== Instructions for the task ==
If a line below contains the string "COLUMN", copy it out.

== Data provided ==
* * *
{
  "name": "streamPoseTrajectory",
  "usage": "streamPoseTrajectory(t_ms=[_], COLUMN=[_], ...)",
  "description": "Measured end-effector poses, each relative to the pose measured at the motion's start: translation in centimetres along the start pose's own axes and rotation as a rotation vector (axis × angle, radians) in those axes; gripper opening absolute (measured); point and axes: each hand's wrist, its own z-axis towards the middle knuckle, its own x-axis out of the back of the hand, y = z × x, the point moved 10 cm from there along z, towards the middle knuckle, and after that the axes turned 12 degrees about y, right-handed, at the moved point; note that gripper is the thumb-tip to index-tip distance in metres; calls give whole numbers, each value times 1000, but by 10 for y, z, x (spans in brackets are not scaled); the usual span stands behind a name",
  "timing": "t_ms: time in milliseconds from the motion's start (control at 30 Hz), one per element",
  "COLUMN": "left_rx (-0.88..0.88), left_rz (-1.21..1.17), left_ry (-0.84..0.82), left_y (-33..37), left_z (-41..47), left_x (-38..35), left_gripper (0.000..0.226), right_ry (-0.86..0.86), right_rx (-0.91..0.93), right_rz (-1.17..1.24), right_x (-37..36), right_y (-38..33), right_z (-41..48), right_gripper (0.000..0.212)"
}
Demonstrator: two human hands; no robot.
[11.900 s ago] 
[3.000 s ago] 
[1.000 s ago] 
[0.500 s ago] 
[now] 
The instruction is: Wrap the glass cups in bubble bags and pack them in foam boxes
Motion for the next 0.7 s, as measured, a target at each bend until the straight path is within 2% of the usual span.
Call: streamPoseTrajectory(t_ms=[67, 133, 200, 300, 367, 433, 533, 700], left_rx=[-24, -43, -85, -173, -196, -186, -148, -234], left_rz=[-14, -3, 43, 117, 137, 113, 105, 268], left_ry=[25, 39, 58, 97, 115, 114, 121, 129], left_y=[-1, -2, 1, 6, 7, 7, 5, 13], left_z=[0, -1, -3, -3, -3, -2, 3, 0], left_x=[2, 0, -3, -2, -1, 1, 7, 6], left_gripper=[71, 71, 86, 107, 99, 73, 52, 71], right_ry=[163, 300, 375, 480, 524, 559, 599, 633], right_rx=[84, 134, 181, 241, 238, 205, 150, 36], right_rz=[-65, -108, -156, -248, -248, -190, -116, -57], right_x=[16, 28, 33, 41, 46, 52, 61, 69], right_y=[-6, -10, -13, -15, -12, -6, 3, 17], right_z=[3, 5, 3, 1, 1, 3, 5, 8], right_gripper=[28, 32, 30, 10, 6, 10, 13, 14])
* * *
== Task result ==
  "usage": "streamPoseTrajectory(t_ms=[_], COLUMN=[_], ...)",
  "COLUMN": "left_rx (-0.88..0.88), left_rz (-1.21..1.17), left_ry (-0.84..0.82), left_y (-33..37), left_z (-41..47), left_x (-38..35), left_gripper (0.000..0.226), right_ry (-0.86..0.86), right_rx (-0.91..0.93), right_rz (-1.17..1.24), right_x (-37..36), right_y (-38..33), right_z (-41..48), right_gripper (0.000..0.212)"

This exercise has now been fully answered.